The central bank's decision wasn't unanimous, with Governor Stephen Miran casting a dissenting vote in favor of a quarter-point rate cut, marking his fifth consecutive dissent since joining the Fed in September. This represents the longest stretch of back-to-back dissents since 2013.

Economic Projections Show Mixed Outlook

Fed officials raised their inflation forecast for 2026 to 2.7% from their previous projection of 2.5%, well above the central bank's 2% target. However, they maintained relatively optimistic growth projections, increasing expected GDP growth for 2026 to 2.4% from 2.3%.

The closely watched "dot plot" showed seven policymakers expecting rates to remain unchanged this year, while seven project a single cut and five expect more than one reduction. Powell emphasized that "the rate forecast is conditional on the performance of the economy, so if we don't see that progress, then you won't see the rate cut."

The unemployment rate is projected to reach 4.4% by year-end, unchanged from December forecasts, though officials see it moderating to 4.2% over the longer term.

Market Response and Political Pressures

Markets reacted negatively to the Fed's announcement, with the Dow falling 470 points or 1%, while the S&P 500 and Nasdaq each dropped 0.7%. The CME FedWatch tool now shows an 89.2% probability that rates will remain at current levels following the Fed's June meeting, and markets now see it being more likely than not that the Fed will leave rates unchanged through the end of this year.

Powell also addressed ongoing political tensions, stating he would remain as Fed chair until a Justice Department investigation into the central bank's headquarters renovation is resolved. "I have no intention of leaving the board until the investigation is well and truly over with transparency and finality," he declared.

Looking Ahead: Balancing Act Continues

Powell acknowledged the challenging environment, noting that while Fed officials are betting disruptions in global energy markets will likely be short-lived, "we just don't know" how everything will ultimately play out. The central bank faces the delicate task of preventing inflation from resurging while supporting a labor market that has shown signs of weakening.

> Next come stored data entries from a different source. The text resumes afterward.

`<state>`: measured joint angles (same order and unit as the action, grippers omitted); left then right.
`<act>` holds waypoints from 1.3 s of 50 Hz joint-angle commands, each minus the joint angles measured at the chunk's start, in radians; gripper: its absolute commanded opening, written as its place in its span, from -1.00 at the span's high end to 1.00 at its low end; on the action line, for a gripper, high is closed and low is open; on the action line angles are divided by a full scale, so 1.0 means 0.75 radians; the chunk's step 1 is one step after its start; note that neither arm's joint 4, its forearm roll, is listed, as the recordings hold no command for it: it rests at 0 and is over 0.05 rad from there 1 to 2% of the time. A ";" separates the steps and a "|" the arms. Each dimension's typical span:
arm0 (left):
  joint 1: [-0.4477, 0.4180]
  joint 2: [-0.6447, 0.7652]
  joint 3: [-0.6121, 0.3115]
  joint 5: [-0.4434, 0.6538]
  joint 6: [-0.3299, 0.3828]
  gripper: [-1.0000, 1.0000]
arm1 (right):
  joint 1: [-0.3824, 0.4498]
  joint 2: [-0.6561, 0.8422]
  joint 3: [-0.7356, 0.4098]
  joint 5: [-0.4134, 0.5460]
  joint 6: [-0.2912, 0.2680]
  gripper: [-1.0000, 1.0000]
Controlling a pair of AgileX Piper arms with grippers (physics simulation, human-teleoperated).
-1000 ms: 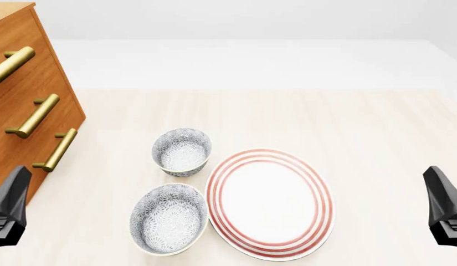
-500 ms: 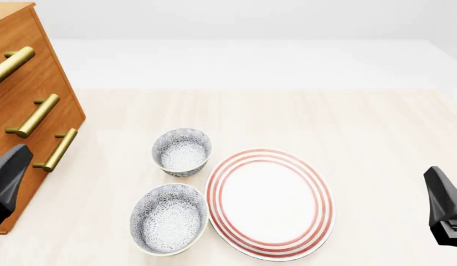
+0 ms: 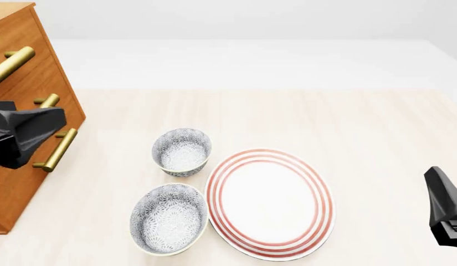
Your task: Stack the bowl in the middle on the bowl at the back.
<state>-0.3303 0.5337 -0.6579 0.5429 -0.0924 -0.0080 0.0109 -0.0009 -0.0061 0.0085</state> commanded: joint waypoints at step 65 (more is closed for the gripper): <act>-0.260 0.833 0.450 -0.557 -0.427 -1.00 | -0.003 0.013 -0.002 -0.003 -0.006 -1.00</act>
<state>-0.5110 1.1183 -0.3492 0.1853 -0.3981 -0.0098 0.0233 -0.0020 -0.0117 0.0037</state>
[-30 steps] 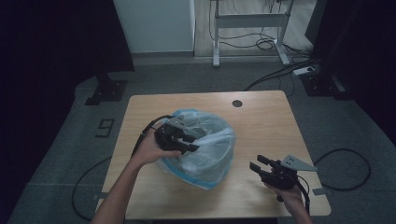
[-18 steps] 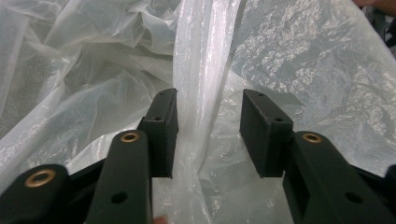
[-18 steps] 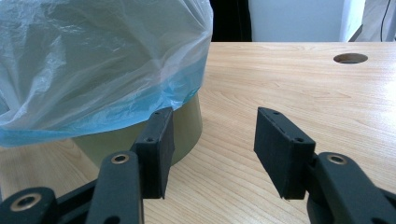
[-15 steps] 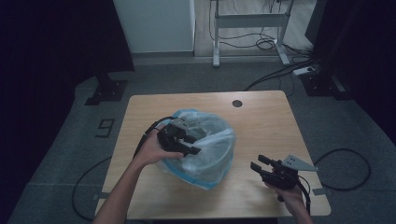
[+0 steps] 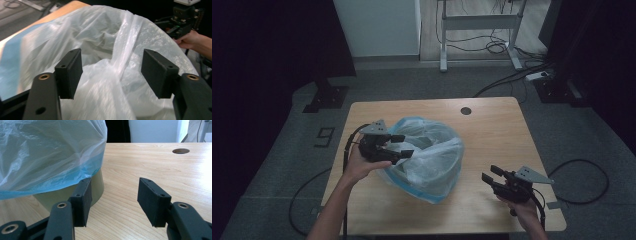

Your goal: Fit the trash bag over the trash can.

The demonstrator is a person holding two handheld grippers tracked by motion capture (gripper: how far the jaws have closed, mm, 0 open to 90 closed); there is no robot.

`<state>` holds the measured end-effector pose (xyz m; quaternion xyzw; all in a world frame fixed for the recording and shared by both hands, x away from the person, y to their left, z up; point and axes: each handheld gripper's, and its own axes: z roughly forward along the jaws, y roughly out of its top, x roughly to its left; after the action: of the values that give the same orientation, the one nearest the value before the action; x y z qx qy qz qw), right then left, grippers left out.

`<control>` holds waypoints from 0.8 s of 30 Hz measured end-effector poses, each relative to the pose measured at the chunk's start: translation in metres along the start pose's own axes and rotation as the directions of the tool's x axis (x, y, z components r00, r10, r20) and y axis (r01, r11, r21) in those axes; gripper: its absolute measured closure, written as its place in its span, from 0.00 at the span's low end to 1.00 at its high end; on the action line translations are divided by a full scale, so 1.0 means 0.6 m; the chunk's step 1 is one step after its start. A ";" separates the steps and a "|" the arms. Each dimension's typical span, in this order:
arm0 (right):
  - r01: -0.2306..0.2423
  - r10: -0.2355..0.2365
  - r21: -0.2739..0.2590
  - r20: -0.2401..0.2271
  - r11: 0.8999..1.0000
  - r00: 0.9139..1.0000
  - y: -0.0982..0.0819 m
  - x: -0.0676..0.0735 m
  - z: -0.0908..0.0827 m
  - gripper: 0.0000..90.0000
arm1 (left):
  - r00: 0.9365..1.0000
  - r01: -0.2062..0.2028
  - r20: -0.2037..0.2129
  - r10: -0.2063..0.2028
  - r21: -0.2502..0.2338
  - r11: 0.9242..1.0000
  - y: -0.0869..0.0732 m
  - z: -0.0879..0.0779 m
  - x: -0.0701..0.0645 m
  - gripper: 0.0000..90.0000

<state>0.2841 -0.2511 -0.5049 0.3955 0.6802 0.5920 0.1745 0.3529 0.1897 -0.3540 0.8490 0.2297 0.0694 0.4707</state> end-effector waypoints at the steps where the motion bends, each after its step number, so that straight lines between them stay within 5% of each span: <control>1: 0.001 -0.001 0.000 0.003 1.000 1.000 0.000 0.000 -0.001 0.49 | 1.000 0.007 -0.005 -0.007 -0.014 1.000 -0.005 -0.005 0.000 0.35; 15: 0.027 -0.029 0.031 0.054 0.999 0.998 -0.005 0.001 0.001 0.45 | 0.994 0.028 -0.099 -0.040 -0.119 0.993 -0.065 -0.065 -0.011 0.35; 24: 0.024 -0.027 0.043 0.074 0.999 0.997 -0.009 -0.002 -0.004 0.43 | 0.987 0.039 -0.147 -0.059 -0.134 0.990 -0.108 -0.088 -0.021 0.35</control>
<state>0.2817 -0.2538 -0.5097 0.4122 0.6906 0.5600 0.1988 0.3030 0.2536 -0.3778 0.8029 0.2804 0.1365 0.5081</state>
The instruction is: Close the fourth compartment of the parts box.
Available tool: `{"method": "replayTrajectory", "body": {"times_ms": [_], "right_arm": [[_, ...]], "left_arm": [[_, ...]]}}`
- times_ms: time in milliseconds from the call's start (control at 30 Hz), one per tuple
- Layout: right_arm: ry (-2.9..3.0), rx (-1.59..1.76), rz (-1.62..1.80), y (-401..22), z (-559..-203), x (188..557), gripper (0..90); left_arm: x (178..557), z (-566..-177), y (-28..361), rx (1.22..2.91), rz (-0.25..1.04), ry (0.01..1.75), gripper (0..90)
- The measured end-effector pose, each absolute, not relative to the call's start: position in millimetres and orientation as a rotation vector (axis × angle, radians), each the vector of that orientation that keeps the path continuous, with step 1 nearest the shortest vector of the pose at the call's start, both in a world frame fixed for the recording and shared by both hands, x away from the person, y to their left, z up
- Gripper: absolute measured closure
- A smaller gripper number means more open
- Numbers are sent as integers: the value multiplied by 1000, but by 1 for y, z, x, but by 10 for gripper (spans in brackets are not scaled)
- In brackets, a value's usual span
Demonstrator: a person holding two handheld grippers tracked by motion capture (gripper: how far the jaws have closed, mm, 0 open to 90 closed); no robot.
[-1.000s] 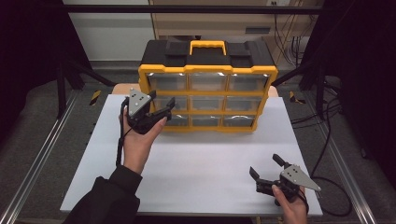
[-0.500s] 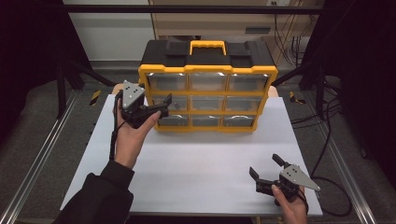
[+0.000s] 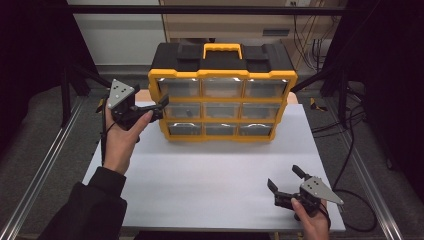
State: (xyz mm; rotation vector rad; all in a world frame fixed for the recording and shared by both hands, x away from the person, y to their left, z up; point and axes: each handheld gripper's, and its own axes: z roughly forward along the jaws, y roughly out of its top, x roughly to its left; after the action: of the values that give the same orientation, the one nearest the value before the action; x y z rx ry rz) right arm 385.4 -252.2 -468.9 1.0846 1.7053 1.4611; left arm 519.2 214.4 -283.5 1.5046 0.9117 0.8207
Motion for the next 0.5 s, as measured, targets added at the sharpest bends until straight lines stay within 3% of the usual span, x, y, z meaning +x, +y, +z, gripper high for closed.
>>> {"method": "replayTrajectory", "body": {"times_ms": [500], "right_arm": [[1716, 1081, 1460, -250, -470, 386, 14]], "left_arm": [[524, -288, 251, 1464, 824, 956, 9]]}}
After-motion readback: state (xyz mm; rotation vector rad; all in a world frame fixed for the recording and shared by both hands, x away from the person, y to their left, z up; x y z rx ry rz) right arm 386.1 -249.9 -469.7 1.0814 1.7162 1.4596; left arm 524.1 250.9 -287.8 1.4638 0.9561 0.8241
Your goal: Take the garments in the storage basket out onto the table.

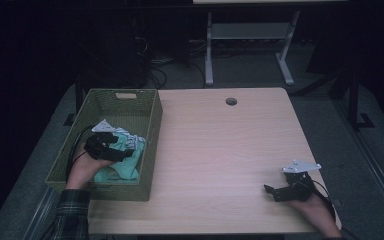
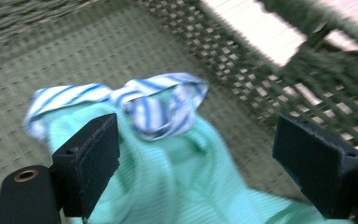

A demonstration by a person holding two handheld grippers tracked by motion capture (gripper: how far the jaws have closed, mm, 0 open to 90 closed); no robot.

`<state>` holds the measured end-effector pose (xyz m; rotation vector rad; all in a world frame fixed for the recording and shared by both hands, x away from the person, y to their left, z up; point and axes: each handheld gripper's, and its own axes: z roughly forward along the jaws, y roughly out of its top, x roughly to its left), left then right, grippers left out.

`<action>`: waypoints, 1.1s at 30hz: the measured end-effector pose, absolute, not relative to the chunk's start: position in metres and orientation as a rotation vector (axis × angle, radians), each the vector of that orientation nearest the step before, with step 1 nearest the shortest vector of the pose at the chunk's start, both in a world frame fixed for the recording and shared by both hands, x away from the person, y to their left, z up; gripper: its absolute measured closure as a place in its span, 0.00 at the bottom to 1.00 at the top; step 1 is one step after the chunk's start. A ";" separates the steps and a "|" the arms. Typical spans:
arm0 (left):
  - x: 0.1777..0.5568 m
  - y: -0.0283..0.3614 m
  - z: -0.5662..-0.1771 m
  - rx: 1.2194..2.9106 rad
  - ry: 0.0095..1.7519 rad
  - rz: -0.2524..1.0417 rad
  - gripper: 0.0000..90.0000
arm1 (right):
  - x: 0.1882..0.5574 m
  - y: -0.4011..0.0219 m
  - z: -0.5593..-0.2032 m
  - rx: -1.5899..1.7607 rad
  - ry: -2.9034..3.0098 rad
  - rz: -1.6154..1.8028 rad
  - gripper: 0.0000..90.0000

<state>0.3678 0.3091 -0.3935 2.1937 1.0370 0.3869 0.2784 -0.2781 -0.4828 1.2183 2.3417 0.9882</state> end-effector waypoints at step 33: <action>0.380 0.316 -0.420 2.379 1.187 0.251 0.44 | 0.278 -0.278 -0.483 1.220 2.341 0.989 0.03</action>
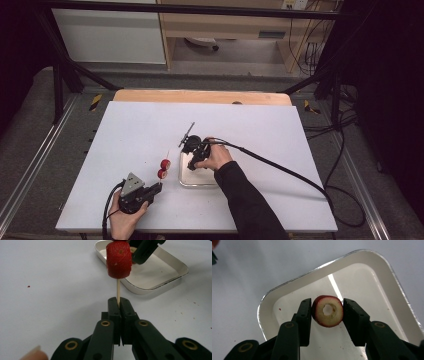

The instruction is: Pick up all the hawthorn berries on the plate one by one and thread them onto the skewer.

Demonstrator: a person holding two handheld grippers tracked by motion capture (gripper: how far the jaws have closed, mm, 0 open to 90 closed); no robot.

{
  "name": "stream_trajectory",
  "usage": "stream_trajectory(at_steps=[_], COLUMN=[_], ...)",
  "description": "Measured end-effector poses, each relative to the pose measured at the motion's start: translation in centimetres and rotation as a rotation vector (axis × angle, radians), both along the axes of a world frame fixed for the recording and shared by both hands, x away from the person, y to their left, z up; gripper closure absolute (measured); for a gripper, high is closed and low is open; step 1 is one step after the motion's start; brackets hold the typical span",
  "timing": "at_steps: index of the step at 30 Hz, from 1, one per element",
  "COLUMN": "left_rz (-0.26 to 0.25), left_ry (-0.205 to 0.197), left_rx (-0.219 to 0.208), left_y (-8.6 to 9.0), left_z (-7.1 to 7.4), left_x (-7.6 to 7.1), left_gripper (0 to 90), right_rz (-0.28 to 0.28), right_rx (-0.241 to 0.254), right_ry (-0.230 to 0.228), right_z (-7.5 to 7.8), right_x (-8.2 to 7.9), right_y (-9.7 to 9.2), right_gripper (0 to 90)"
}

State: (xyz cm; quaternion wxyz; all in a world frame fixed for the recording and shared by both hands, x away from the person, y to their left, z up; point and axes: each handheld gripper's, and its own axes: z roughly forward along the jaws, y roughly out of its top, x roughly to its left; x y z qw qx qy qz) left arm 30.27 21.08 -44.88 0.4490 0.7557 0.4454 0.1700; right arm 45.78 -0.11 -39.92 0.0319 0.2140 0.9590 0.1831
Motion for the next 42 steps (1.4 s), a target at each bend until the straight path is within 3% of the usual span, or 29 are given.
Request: stream_trajectory(at_steps=[5, 13, 19, 28, 42], left_rz=[-0.003, -0.025, -0.048, -0.083, -0.101], left_ry=[-0.008, -0.024, -0.044, -0.057, -0.079], left_rx=[-0.007, -0.019, -0.014, -0.022, -0.046], left_y=[-0.2, -1.5, -2.9, -5.2, -8.6], left_z=[0.1, 0.3, 0.7, 0.9, 0.8], left_x=[-0.1, -0.4, -0.6, -0.8, -1.4], left_gripper=[88.5, 88.6, 88.5, 88.5, 88.6], right_rz=[-0.075, -0.24, -0.329, -0.402, -0.487], right_rx=[0.092, 0.343, 0.521, 0.746, 0.969], right_ry=[-0.017, -0.019, -0.001, -0.012, -0.07], right_z=[1.7, 3.8, 4.3, 4.3, 3.5], right_x=[-0.4, -1.6, -2.4, -3.8, -5.3], right_y=[-1.1, -4.2, -6.9, -10.1, -11.9], right_gripper=[60.3, 60.4, 60.4, 60.4, 60.5])
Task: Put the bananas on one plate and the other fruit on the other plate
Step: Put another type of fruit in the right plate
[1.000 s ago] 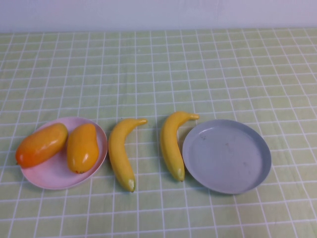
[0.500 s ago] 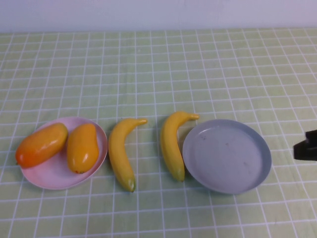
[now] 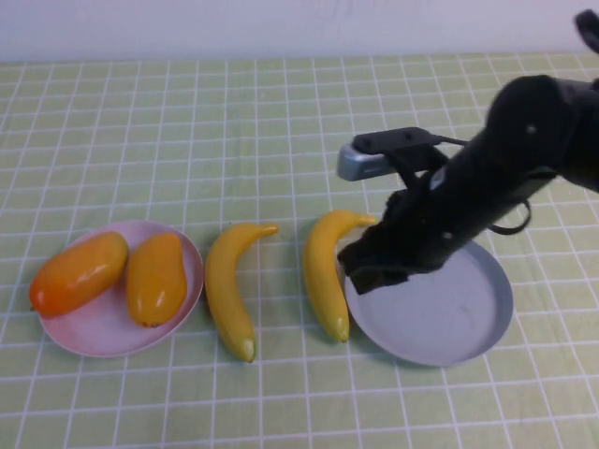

The current situation represents the most severe oil shock the Federal Reserve has confronted since the 1973 Arab-Israeli War, which triggered the notorious stagflation episode of that decade. However, Powell rejected comparisons to the 1970s, emphasizing that today's economic conditions are fundamentally different.

The Fed's next meeting in June will be crucial as officials assess whether the oil shock proves temporary or begins to entrench higher inflation expectations across the broader economy. With political pressures mounting and economic uncertainty elevated, the central bank's path forward remains anything but clear.